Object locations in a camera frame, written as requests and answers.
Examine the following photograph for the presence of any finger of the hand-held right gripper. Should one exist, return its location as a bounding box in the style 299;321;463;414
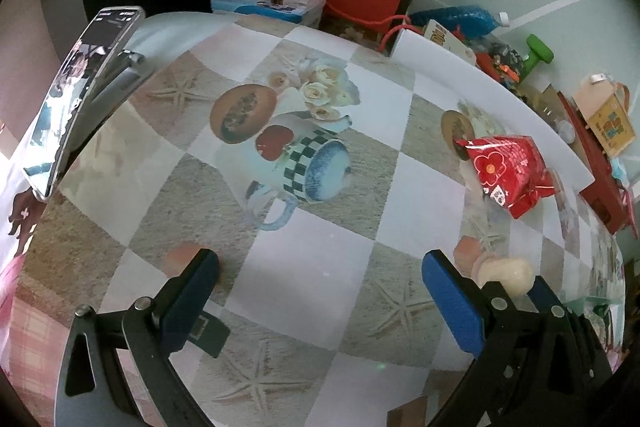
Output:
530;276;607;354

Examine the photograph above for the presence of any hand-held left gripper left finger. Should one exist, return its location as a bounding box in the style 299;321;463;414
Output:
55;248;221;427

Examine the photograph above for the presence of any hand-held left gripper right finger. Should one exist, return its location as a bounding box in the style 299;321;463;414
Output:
———
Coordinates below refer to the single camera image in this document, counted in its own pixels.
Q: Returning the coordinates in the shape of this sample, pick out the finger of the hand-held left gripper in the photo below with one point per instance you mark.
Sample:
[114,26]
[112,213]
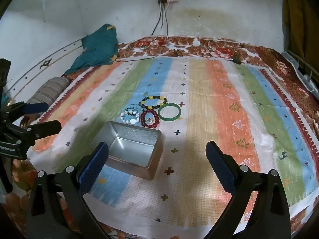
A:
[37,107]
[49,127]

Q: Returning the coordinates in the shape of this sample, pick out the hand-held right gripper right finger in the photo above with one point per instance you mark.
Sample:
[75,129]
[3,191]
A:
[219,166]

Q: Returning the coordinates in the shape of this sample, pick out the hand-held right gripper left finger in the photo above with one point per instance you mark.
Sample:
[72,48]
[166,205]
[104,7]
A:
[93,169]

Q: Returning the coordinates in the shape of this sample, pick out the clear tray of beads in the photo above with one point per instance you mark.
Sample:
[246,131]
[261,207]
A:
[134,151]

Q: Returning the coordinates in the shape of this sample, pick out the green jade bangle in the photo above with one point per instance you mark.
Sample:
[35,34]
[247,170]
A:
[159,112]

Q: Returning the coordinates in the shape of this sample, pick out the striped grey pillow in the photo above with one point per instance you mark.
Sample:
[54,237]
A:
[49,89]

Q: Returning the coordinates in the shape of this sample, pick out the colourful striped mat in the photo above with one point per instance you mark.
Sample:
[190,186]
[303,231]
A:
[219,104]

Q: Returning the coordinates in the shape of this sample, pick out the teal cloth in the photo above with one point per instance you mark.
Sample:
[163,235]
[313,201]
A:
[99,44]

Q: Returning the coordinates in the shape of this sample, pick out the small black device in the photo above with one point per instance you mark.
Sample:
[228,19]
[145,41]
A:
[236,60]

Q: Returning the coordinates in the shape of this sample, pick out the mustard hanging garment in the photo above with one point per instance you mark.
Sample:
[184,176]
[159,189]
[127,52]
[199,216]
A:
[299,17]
———
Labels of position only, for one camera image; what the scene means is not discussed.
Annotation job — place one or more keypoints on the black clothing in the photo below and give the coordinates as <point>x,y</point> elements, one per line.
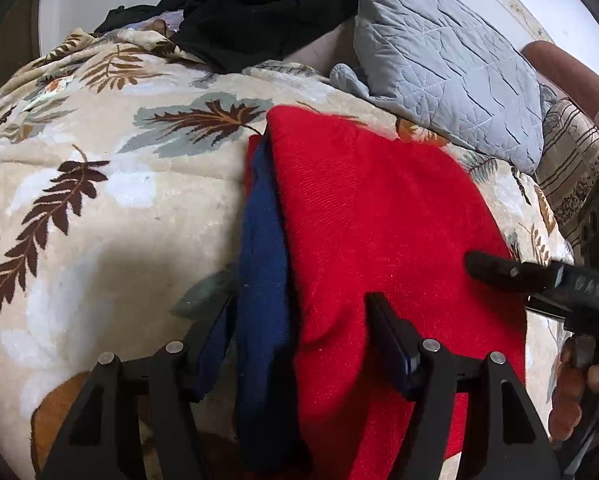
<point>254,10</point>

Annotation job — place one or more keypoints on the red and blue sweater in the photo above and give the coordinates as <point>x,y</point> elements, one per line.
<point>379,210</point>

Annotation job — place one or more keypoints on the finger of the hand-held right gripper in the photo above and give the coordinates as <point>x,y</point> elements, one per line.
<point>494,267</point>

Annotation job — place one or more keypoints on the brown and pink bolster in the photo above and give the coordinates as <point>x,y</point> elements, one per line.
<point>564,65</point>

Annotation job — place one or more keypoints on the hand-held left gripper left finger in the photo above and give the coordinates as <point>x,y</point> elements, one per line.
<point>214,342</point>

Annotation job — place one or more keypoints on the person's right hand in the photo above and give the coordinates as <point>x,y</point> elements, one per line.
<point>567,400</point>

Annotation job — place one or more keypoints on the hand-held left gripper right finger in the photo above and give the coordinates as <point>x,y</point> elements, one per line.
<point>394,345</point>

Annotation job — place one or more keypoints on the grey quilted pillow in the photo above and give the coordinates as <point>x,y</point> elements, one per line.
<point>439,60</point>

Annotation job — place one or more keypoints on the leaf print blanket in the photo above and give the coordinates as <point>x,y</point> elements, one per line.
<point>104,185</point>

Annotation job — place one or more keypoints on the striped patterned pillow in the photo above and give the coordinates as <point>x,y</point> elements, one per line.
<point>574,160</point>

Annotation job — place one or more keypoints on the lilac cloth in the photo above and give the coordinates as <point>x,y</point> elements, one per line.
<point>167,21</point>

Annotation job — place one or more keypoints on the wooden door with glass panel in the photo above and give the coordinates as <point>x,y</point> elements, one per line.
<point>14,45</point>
———
Exercise brief
Copy every line from the records above that contains the word "grey".

Exercise result
Q: Returning the coordinates in the shape of this sample, pick out the striped grey pillow in the photo above with one point per instance you mark.
Annotation job — place one or more keypoints on the grey quilted pillow in the photo above and give the coordinates as <point>x,y</point> elements, one per line.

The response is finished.